FN_pointID:    data setting

  - default:  ''    (empty string; script will assign unique  
    identifier to each reference data point)
  - string representing the name of the field/column within the  
    input refernece data CSV file that contains a 
    unique identifier for each reference data point
  - not required, but if specified, this information may be included  
    in some output files

FN_classnum:    **REQUIRED** data setting

  - default:  ''    (empty string; user specification is required)
  - string representing the name of the field/column within the  
    input reference data CSV file that contains integer values
    representing reference classes

FN_classlab:    data setting

  - default:  ''    (empty string; no class labels will be 
                     included)
  - string representing the name of the field/column within the 
    input refernece data CSV file that contains class labels (e.g. 
    text representing the land cover that a given class number
    represents)
  - not required, but if specified, this information may be included 
    in some output files

FN_xy:    **REQUIRED**  data setting

  - default:  c('','')   (vector of two empty strings; user 
    specification is required)
  - vecotr containing two strings representing names of the 
    fields/columns of the field within the input refernece data CSV 
    file that contain the x and y coordinates (respecitively) of the 
    reference data point locations 
     - these coordinates must be in the same spatial reference  
       system as the input raster dataset

inRastPath:    **REQUIRED**  data setting

  - default:  ''    (empty string; user specification is required)
  - string representing the filename (if in working directory) or  
    the full path to an input raster dataset

indValidSplit:    data setting

  - default:  0.3    (30% of the valid reference data points will be set 
                      aside for independent validation)
  - a numeric value ( >=0.0 and <1.0 ) representing the proportion of the 
    reference data to split off / set-aside for independent validation.
  - if 0, no independent validation will be performed
  - the splitting-off of the independent validation set will take 
    place after data imputation
  - splitting of independent validation set will also depend on the 
    specified 'splitByClass' data setting

splitByClass:    data setting

  - default:  TRUE    (splitting off of the independent validation 
                       will occur at the class level)
  - boolean representing whether (TRUE) or not (FALSE) the 
    independent validation split proportion should be applied at 
    the class level
  - if FALSE, the split proportion (see 'indValidSplit' data 
    setting) will be applied to the reference dataset in general, 
    meaning the class proportions in the idenpendent validation set
    may differ slightly from those in the model set

minPointsForModel:    data setting

  - default:  10    (if less than 10 reference points points are left 
                     for the model, an error will be raised)
  - integer value (>=0) representing the minimum number of reference
    data points that should be going into the model / Random Forest
    algorithm following the independent validation split 
  - ignored if indValidSplit is zero (all data are being used for 
    the model) 
  - if less than this number of data-points are remaining for the 
    model, an error will be raised 
  - if 'splitByClass' data setting is TRUE, then this number will 
    be checked against the number of reference data points of each 
    class that are going into the model 
  - if 'splitByClass' data setting is FALSE, then this number will 
    be checked against the overall number of reference data points,
    in general, that are going into the model 

saveDataCSV:    data setting

  - default:  NA    (no reference data CSV file will be saved)
  - string representing the filename (if in working directory) or 
    the full path to an output CSV file storing the following
    information:  

     - indicator of whether a data point was set aside for 
       independent validation (indValidSet). 
        - Value of 1 for set aside. 0 for not.
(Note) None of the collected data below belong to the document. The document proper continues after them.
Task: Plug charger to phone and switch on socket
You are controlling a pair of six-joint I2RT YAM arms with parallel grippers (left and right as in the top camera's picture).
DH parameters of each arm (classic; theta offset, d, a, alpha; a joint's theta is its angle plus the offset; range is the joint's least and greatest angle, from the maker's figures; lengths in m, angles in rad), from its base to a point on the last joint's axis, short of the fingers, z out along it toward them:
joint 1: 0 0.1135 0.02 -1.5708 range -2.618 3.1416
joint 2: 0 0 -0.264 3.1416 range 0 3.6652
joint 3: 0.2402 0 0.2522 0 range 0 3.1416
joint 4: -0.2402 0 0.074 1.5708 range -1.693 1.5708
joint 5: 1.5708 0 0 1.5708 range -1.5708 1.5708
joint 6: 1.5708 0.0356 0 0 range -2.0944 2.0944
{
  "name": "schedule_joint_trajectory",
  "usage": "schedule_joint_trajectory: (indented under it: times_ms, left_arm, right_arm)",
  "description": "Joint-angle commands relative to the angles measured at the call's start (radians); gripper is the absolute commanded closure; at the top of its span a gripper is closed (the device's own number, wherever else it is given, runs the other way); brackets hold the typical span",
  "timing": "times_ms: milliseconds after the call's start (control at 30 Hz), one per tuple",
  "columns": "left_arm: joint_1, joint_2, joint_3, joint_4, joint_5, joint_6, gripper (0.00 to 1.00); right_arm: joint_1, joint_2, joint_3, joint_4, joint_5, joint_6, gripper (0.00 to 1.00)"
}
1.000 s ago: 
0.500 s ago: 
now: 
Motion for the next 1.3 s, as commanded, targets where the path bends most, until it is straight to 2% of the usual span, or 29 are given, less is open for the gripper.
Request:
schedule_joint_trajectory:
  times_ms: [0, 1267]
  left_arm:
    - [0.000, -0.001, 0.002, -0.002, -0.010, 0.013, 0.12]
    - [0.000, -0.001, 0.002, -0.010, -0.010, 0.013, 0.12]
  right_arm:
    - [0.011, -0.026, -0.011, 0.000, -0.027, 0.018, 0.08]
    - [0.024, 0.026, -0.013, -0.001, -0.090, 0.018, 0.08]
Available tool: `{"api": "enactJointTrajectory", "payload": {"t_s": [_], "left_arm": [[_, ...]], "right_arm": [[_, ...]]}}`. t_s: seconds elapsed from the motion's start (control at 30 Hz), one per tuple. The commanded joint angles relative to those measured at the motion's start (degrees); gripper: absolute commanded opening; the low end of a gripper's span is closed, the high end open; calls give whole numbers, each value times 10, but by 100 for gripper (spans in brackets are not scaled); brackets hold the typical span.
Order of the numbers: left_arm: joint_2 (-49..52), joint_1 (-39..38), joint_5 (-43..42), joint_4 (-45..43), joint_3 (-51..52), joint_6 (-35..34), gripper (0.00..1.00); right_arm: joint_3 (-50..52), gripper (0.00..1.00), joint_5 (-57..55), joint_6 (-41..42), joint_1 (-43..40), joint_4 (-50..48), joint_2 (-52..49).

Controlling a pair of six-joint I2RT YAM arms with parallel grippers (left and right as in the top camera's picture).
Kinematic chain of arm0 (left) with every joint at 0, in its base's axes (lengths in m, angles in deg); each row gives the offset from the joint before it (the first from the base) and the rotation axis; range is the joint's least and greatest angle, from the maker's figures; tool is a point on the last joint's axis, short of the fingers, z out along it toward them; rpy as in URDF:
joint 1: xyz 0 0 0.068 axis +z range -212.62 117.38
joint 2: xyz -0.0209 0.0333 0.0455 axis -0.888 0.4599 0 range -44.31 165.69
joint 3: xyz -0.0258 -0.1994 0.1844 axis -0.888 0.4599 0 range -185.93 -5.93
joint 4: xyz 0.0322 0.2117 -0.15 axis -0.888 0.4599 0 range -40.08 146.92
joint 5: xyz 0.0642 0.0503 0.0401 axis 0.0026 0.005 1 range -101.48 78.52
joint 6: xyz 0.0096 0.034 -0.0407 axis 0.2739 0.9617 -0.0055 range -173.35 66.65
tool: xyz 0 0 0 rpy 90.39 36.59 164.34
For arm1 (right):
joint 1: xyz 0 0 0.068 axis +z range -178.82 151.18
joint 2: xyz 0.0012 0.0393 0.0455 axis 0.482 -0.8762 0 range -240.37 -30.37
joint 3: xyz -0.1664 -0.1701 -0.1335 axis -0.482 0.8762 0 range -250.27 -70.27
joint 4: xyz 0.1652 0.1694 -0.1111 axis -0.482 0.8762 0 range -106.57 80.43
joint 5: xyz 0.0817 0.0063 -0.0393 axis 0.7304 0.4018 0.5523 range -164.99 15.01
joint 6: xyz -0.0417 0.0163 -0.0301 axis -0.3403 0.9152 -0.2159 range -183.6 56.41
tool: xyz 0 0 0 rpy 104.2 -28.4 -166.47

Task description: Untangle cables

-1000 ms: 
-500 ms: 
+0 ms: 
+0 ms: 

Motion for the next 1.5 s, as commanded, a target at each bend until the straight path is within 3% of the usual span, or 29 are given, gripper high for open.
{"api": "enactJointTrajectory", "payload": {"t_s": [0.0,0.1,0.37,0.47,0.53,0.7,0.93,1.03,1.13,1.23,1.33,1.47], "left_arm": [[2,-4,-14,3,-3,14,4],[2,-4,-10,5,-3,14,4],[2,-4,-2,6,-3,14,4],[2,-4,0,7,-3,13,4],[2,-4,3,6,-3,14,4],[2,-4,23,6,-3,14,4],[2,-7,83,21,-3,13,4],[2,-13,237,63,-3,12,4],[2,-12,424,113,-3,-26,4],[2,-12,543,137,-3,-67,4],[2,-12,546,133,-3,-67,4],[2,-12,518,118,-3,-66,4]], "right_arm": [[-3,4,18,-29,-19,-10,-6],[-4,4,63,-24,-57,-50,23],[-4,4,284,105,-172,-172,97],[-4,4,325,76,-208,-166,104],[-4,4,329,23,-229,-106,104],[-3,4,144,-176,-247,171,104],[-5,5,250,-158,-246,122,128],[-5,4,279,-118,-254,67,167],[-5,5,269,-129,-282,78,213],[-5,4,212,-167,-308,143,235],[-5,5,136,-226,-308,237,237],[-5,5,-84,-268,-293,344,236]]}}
If  'impute_strategy'  
          is set to None (omission), the omitted rows are still  
          included in this file, but will have a value of -1 for 
          indValidSet. 

     - reference data: ref. class labels (classLab),ref. class 
       values (classNum), x/y coordinates (x/y) 

     - extracted (non-imputed / no omissions) training samples with
       NA for NoData 
        - Predictions may not have been made based on these data. 
          See 'impute_strategy', below. 
        - Field/Column names begin with 'ch#_' where # is any 
          number of digits representing the image channel from which 
          the data were extracted 

     - predictions (predict) and probabilities of class memebership 
       at each reference data point 
        - Class membership probability fields are named 'prob_c#',
          where # represents a class number/value. 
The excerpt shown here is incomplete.